(Task brief): Repeat the listing exactly. The images do not belong in the copy.

(Available data):

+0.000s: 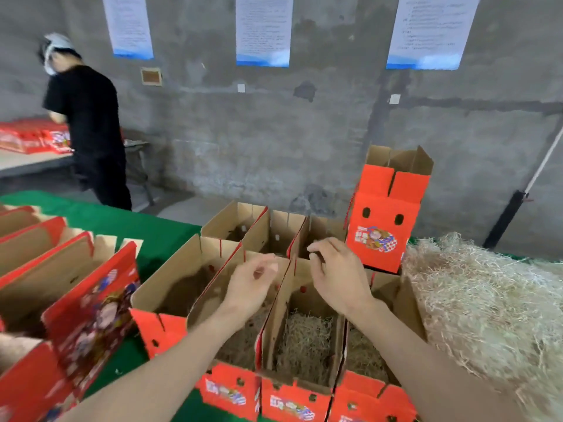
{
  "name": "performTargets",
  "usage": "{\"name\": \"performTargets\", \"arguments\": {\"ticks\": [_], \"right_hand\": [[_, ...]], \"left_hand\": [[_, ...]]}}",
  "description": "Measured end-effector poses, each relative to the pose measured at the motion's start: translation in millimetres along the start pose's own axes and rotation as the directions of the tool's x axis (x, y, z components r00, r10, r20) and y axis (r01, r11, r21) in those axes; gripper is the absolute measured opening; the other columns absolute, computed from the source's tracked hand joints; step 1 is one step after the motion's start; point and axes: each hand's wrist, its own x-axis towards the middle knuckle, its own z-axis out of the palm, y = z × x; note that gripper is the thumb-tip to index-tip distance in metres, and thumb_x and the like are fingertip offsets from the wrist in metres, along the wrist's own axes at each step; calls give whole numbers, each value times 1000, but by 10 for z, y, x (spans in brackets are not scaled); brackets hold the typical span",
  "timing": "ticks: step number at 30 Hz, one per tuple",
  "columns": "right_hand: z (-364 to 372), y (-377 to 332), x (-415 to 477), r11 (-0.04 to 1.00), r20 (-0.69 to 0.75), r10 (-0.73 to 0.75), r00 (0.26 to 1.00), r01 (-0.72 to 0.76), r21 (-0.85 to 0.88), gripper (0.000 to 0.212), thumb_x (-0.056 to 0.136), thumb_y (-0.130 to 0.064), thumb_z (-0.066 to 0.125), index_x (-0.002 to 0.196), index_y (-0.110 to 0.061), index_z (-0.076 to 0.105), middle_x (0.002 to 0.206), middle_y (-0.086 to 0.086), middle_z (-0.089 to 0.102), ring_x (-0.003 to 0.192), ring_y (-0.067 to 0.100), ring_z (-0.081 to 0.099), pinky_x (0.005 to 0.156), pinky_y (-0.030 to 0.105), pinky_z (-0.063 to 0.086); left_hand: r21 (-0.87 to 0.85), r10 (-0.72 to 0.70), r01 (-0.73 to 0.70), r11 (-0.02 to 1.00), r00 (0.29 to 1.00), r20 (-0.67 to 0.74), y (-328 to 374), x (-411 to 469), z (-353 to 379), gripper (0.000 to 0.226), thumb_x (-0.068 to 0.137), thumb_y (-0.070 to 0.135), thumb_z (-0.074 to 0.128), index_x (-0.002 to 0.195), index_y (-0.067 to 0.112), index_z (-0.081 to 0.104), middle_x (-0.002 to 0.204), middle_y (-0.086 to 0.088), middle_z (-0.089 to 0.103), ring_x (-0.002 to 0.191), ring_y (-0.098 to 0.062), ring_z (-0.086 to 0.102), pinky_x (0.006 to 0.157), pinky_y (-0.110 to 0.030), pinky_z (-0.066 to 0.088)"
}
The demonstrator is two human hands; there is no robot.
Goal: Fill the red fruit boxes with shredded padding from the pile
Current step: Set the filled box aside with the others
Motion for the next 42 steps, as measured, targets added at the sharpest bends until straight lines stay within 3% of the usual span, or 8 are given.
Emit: {"name": "performTargets", "arguments": {"ticks": [5, 14, 20, 24, 27, 32, 38, 42], "right_hand": [[495, -671, -494, 994, 259, -71, 963, 46, 101, 19, 94, -19, 46, 94, -15, 64, 94, 1, 63, 90, 19, 58, 77, 27, 44], [1330, -2574, -617, 925, 431, -334, 838, 204, 321, 23, 95, -25, 42, 105, -15, 60, 104, 2, 62, 99, 20, 54, 82, 30, 43], [1677, -3345, -742, 956, 630, -257, 732, 100, 275, 33, 94, -32, 46, 122, -15, 52, 115, 6, 60, 104, 23, 56, 80, 31, 45], [1843, -3461, -779, 996, 739, -27, 673, -46, 79, 48, 94, -44, 42, 124, -7, 46, 116, 16, 59, 106, 34, 55, 82, 35, 45], [1902, -3427, -781, 984, 802, 131, 583, -175, -33, 57, 95, -48, 37, 119, 1, 50, 117, 21, 58, 104, 37, 57, 84, 40, 47], [1816, -3335, -970, 996, 849, 90, 520, -50, -75, 43, 90, -39, 49, 119, -8, 52, 114, 14, 59, 105, 36, 56, 76, 34, 43], [1424, -2990, -1003, 997, 794, -59, 605, 71, 19, 52, 84, 0, 42, 129, -25, 46, 122, 12, 58, 111, 37, 52, 88, 42, 44], [954, -2496, -994, 986, 836, -97, 541, 164, 8, 53, 90, -4, 43, 132, -36, 43, 135, 0, 52, 119, 29, 48, 96, 40, 40]], "left_hand": [[-39, -145, 140, 989, 950, -275, -632, -988, -1079, 23, 92, 11, 55, 87, 31, 65, 88, 1, 70, 87, -24, 66, 78, -39, 54], [464, 73, 263, 846, 805, -589, -1046, -1993, -2849, 14, 84, 16, 65, 95, 23, 69, 91, 6, 67, 86, -15, 63, 73, -25, 47], [819, -562, 443, 365, 806, -185, -1428, -2183, -3335, 31, 89, 37, 50, 101, 11, 62, 112, -5, 65, 101, -23, 61, 78, -28, 47], [670, -460, 410, 618, 880, -114, -1354, -2082, -3005, 27, 91, 25, 46, 71, 11, 57, 87, -10, 68, 83, -26, 67, 61, -24, 48], [601, -312, 273, 751, 949, -42, -1258, -2018, -2887, 29, 97, 32, 41, 108, 11, 57, 101, -8, 68, 90, -23, 65, 71, -26, 49], [705, -148, 302, 642, 951, -273, -1403, -2030, -3267, 49, 89, 28, 56, 136, 18, 43, 141, -5, 43, 129, -26, 43, 106, -40, 38], [844, -94, 53, 533, 996, -4, -1362, -2057, -2982, 76, 88, 32, 60, 148, 24, 14, 158, 0, 2, 145, -24, -1, 115, -47, 9], [856, 70, -191, 480, 981, 180, -1131, -2052, -2529, 73, 89, 35, 57, 148, 21, 17, 155, -1, 19, 143, -21, 14, 115, -47, 12]]}}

(Your response):
+0.000s: 
{
  "name": "performTargets",
  "usage": "{\"name\": \"performTargets\", \"arguments\": {\"ticks\": [_], \"right_hand\": [[_, ...]], \"left_hand\": [[_, ...]]}}",
  "description": "Measured end-effector poses, each relative to the pose measured at the motion's start: translation in millimetres along the start pose's own axes and rotation as the directions of the tool's x axis (x, y, z components r00, r10, r20) and y axis (r01, r11, r21) in those axes; gripper is the absolute measured opening; the other columns absolute, computed from the source's tracked hand joints; step 1 is one step after the motion's start; point and axes: each hand's wrist, its own x-axis towards the middle knuckle, its own z-axis out of the palm, y = z × x; note that gripper is the thumb-tip to index-tip distance in metres, and thumb_x and the like are fingertip offsets from the wrist in metres, along the wrist's own axes at each step; calls give whole numbers, each value times 1000, but by 10 for z, y, x (spans in brackets are not scaled); brackets hold the typical span",
  "timing": "ticks: step number at 30 Hz, one per tuple",
  "columns": "right_hand: z (-364 to 372), y (-377 to 332), x (-415 to 477), r11 (-0.04 to 1.00), r20 (-0.69 to 0.75), r10 (-0.73 to 0.75), r00 (0.26 to 1.00), r01 (-0.72 to 0.76), r21 (-0.85 to 0.88), gripper (0.000 to 0.212), thumb_x (-0.056 to 0.136), thumb_y (-0.130 to 0.064), thumb_z (-0.066 to 0.125), index_x (-0.002 to 0.196), index_y (-0.110 to 0.061), index_z (-0.076 to 0.105), middle_x (0.002 to 0.206), middle_y (-0.086 to 0.086), middle_z (-0.089 to 0.102), ring_x (-0.003 to 0.192), ring_y (-0.067 to 0.100), ring_z (-0.081 to 0.099), pinky_x (0.005 to 0.156), pinky_y (-0.030 to 0.105), pinky_z (-0.063 to 0.086); left_hand: r21 (-0.87 to 0.85), r10 (-0.72 to 0.70), r01 (-0.73 to 0.70), r11 (-0.02 to 1.00), r00 (0.29 to 1.00), r20 (-0.67 to 0.74), y (-328 to 374), x (-411 to 469), z (-353 to 379), gripper (0.000 to 0.226), thumb_x (-0.068 to 0.137), thumb_y (-0.070 to 0.135), thumb_z (-0.074 to 0.128), index_x (-0.002 to 0.195), index_y (-0.067 to 0.112), index_z (-0.081 to 0.104), middle_x (-0.002 to 0.204), middle_y (-0.086 to 0.088), middle_z (-0.089 to 0.103), ring_x (-0.002 to 0.191), ring_y (-0.098 to 0.062), ring_z (-0.086 to 0.102), pinky_x (0.006 to 0.157), pinky_y (-0.110 to 0.030), pinky_z (-0.066 to 0.088)"
}
The demonstrator is two human hands; there is no robot.
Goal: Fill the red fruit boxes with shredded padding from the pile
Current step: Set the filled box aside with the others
Motion for the next 42 steps, as measured, targets added at the sharpest bends until straight lines stay within 3% of the usual span, or 8 are given.
Emit: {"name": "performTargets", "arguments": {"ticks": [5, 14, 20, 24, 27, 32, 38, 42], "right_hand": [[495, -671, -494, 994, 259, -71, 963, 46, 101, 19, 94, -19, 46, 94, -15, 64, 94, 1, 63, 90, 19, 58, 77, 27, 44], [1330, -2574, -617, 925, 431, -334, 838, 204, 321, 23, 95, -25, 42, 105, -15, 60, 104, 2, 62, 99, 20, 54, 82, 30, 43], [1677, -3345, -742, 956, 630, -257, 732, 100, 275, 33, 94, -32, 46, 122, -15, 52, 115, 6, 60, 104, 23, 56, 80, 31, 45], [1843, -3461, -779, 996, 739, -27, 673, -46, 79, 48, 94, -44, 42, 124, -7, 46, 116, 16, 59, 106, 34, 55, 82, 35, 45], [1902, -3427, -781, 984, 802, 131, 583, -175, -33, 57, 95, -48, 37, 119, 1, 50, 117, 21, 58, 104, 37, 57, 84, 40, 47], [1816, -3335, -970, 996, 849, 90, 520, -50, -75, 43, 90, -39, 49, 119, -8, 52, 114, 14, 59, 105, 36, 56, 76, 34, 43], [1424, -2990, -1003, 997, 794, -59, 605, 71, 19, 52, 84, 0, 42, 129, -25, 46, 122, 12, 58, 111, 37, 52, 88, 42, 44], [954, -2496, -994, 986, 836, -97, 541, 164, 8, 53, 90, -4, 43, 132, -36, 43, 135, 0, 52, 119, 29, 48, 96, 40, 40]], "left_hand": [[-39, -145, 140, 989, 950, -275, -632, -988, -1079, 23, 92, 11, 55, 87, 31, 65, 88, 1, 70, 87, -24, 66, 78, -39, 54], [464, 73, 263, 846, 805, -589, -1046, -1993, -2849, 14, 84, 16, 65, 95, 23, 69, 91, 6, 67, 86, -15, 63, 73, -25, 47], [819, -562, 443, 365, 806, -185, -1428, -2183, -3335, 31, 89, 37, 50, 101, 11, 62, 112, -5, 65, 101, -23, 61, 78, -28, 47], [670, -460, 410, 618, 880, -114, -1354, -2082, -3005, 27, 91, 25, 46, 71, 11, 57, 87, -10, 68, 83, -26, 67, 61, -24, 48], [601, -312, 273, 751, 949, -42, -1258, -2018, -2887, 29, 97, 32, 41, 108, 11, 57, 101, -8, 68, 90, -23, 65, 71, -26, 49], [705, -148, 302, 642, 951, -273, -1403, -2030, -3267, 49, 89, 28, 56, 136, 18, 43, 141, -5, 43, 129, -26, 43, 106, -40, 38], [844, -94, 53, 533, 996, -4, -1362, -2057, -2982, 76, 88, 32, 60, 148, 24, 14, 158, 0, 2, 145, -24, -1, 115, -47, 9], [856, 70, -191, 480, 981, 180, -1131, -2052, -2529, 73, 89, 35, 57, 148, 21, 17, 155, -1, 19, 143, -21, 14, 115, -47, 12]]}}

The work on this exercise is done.